The hydrocarbon-based petrochemical resin is one selected from C5 and C9,

The copolymer is ABS resin (Acrylonitrile butadienestyrene), SBR (Styrene/butadiene copolymer), SBS (Styrene butadienestyrene copolymer), NBR (Nitrile butadienerubber), SAN (Styrene-acrylonitrile), SIS (Styrene-isoprene-styrene), EVA ( Ethylene-vinyl acetate), and

The synthetic rubber is one selected from natural rubber, polybutadiene rubber, polyisoprene, isobutylene-isoprene rubber, and polychloroprene rubber.

The coating polymer mixed as described above acts as a barrier to prevent the asphalt to be coated from sticking to each other.In particular, since each material has higher hardness and higher tensile strength than asphalt, it is applied from the outside. It protects the asphalt from changing its shape by losing force.

In addition, the materials have a higher melting point than asphalt, which is a coating object, so that thermal deformation of the coating object can be protected from a maximum temperature of 80°C during transportation and storage.

Here, the thermoplastic resin, thermoplastic elastomer, and petrochemical resin serve to maintain the shape of the pellet with the high hardness, high tensile strength, and high melting point described above, and the copolymer and synthetic rubber have high elasticity (Elongation). It plays a role of absorbing and dispersing shocks and vibrations while being temporarily deformed and restored by shocks and vibrations transmitted from the outside.

On the other hand, titanium dioxide, inorganic fillers, colorants, plasticizers, antioxidants, antioxidants, vulcanization accelerators, surfactants, fluidity improvers, viscosity modifiers, and peeling inhibitors may be further added to the coating polymer to improve coating stability. The weight is added in a weight of 0.01 to 20 wt% based on the total weight of the coating polymer.

Here, titanium dioxide, as titanium dioxide, reacts with oxygen when exposed to air to form a titanium dioxide film.It has a very high oxidizing power and a high hiding power, so it is insoluble in almost all solvents, but is a very stable material. It is non-toxic.

In addition, it is used as a sunscreen and cosmetics, and is used as an antibacterial agent, odor removal and disinfectant, and as a semiconductor material and solar cell and coating material.In the present invention, as described above, when exposed to air, it reacts with oxygen. Thus, coating stability can be improved by using the property of forming a titanium dioxide film.

The inorganic filler is added for heat resistance, elasticity, surface hardness, transparency, and the like, and may include inorganic metal oxide including at least one of zirconium, aluminum, germanium, titanium, or zinc, and silica.

The colorants are used to change the color in the manufacturing process, and are largely classified into natural and synthetic pigments, and depending on the type of concern and dissolving the pigment, oil-based colorants, alcoholic colorants, lacquer colorants, aqueous colorants and acids, It can be classified as a chemical colorant that dissolves dyes and pigments dissolved in water and chemicals such as alkalis and salts. The colorant used in the present invention may include a white pigment, a red pigment, a green pigment, and the like, but is not limited thereto.

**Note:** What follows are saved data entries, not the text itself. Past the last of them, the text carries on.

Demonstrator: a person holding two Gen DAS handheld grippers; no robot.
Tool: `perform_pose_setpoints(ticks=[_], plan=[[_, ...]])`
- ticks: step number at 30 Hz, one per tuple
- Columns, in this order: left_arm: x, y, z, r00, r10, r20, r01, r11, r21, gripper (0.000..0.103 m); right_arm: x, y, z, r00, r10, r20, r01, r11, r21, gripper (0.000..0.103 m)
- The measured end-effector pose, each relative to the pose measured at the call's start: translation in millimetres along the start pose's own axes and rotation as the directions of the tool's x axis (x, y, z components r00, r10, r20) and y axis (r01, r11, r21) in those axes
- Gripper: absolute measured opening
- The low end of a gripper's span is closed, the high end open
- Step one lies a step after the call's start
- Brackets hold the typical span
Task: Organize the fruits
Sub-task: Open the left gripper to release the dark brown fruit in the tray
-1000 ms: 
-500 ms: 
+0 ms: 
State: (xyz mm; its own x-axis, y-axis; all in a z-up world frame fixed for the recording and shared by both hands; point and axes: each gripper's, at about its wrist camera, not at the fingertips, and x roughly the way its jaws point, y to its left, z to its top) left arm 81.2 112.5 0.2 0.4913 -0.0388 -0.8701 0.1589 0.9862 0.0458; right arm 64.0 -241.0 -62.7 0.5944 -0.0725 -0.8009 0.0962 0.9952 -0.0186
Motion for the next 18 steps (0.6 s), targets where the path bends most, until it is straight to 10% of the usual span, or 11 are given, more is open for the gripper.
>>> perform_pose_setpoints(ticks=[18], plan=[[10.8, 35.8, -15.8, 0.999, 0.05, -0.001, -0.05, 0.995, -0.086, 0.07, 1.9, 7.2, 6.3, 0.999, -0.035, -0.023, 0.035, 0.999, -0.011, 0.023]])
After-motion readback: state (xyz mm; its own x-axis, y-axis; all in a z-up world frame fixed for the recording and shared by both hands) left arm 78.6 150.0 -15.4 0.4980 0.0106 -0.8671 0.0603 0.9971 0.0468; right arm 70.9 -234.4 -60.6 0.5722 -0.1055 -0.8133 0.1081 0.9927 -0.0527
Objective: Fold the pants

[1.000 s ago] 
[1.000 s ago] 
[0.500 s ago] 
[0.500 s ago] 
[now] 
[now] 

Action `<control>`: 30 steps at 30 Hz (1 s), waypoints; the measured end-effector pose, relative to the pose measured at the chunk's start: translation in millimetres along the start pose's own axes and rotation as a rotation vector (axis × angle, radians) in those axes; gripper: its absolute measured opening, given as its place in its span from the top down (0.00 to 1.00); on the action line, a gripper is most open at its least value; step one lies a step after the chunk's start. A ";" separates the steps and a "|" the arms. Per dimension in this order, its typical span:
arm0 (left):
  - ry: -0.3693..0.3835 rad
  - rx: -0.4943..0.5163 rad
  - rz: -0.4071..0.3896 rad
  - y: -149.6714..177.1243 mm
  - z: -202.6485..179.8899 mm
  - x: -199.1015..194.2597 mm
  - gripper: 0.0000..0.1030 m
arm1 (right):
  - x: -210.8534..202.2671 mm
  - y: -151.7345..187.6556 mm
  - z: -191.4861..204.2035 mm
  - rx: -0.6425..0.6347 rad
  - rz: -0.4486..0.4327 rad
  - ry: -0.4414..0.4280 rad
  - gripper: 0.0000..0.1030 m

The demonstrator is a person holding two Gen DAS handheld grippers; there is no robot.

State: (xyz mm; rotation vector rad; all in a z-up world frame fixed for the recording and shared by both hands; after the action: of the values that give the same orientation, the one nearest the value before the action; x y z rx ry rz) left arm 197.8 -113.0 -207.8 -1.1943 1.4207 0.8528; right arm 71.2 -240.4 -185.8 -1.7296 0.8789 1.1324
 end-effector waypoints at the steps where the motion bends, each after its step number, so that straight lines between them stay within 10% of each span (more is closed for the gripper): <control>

The antioxidant is to prevent deterioration due to rancidity, and the antioxidant used in the present invention is preferably phenyl-beta-naphthylamine, aromatic amines, hydroquinone, etc., but is not limited thereto.

The anti-aging agent is for minimizing aging that occurs over time, and may be an aromatic amine-based, phenol-based, phosphorous ester-based compound, or a mixture thereof.

The vulcanization accelerator is used to shorten the reaction time or to reduce the amount of vulcanizing agent used, the surfactant is used to prevent the stripping phenomenon of the coating object, and the fluidity improver is used to prevent solidification even at a relatively low temperature. The viscosity modifier is used to control the viscosity of the coating polymer, and the peeling inhibitor is used to minimize peeling of the coating polymer from the coating object. Here, since the vulcanization accelerator, surfactant, fluidity improver, viscosity modifier, and peeling inhibitor are conventional, each detailed material is not particularly limited.

On the other hand, the coating object 20 is one selected from asphalt having a penetration of 300 dmm or less, natural asphalt, oxidized asphalt, modified asphalt, and recycled asphalt, wherein the penetration index (PI) is used to indicate the consistency of the asphalt. As an index measured as one of the empirical test methods, it is conducted at 25°C, which corresponds to the average temperature of the pavement in use, and through the measured value, the penetration index (PI), which is an index that confirms the temperature sensitivity of asphalt, is presented.

The range of penetration of 300 dmm or less used in the present invention is because when the penetration is greater than 300 dmm, strength and high temperature thermal stability are weakened due to excessive aromatic content. Therefore, one selected among asphalt, natural asphalt, oxidized asphalt, modified asphalt, and recycled asphalt with a penetration degree of 300dmm or less at 25°C is used as a coating object, more preferably a softening point of 100°C or higher, and penetration at 25°C. Is to be used with less than 100dmm.

Next, a method for preparing a coated asphalt pellet composition according to an embodiment of the present invention will be described with reference to FIGS. 2 to 4.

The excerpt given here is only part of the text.